Il faut remonter le temps pour comprendre ce qu'il s'est passé. Dans les années 1850, Barcelone étouffe. La ville est enfermée derrière de vieilles murailles en pierre et ses 150 000 habitants sont entassés dans des rues très étroites et sombres, où règne l'insalubrité. L'air ne circule pas et les épidémies comme le choléra ou la fièvre jaune font des milliers de morts.

Face à ce drame sanitaire, la mairie autorise la destruction des remparts en 1854 et lance un concours pour agrandir la ville. C'est l'ingénieur catalan Ildefons Cerdà qui impose son projet pour donner naissance à l'Eixample (qui signifie "extension" en catalan). Porté par des convictions sociales et progressistes fortes, il veut offrir de vraies conditions de vie décentes à tout le monde. Son projet pour l'Eixample va repenser la ville sur 1 100 hectares de plaine, ce qui garantit à chaque habitant, riche comme pauvre, le même accès à la lumière, à l'espace, à la verdure et à une circulation fluide.

Pour aérer la ville et faire passer la lumière, Cerdà dessine un plan très simple : un quadrillage parfait. Il imagine des pâtés de maisons carrés, tous de la même taille (113 mètres de côté), séparés par de larges artères de 20 à 60 mètres. Il exige une orientation précise des logements et des cours intérieures arborées pour que chaque habitant bénéficie du soleil et de l'air frais. Il coupe aussi les angles des immeubles à 45 degrés pour rendre les carrefours plus larges et faciliter la visibilité des véhicules aux croisements. Une véritable vision égalitaire de l'urbanisme !

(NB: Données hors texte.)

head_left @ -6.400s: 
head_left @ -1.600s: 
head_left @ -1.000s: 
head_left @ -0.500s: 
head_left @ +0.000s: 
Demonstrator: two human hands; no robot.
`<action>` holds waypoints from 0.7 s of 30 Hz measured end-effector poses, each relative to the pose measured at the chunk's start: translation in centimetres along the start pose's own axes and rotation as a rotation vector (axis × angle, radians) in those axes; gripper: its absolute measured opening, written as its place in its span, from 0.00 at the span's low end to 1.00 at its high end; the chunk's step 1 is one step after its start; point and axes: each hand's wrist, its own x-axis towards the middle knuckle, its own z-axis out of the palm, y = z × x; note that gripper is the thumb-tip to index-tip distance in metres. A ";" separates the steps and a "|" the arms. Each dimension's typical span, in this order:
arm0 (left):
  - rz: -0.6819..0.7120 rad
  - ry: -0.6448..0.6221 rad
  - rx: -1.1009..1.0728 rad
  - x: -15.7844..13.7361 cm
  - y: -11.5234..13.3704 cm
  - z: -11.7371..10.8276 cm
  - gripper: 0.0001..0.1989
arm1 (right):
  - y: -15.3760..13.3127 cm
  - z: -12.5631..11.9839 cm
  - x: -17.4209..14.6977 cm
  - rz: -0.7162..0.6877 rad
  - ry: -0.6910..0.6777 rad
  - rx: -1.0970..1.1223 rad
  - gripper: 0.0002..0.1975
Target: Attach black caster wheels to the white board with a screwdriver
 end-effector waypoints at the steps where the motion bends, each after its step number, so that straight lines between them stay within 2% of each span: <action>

Au fil des décennies, ce nouveau quartier devient le coin le plus populaire et le plus chic de Barcelone. Pour éviter que toutes les rues ne se ressemblent trop, les grands architectes de l'époque viennent y construire des bâtiments absolument uniques. C'est là que le célèbre Antoni Gaudí construit ses plus beaux monuments aux façades ondulantes et féeriques : la Casa Batlló, La Pedrera et, bien sûr, la Sagrada Família qui est devenue le monument emblématique de la ville. Les petites rues tristes du passé laissent place à de grands boulevards commerçants comme le Passeig de Gràcia, devenu l'avenue prestigieuse de Barcelone.

Aujourd'hui, ce plan en damier fonctionne toujours très bien. Il permet de se repérer facilement dans la ville, de faire circuler les voitures sans trop de bouchons et de profiter de nombreux espaces verts cachés. Un pari réussi pour cette ville qui a su se transformer pour faire respirer ses habitants.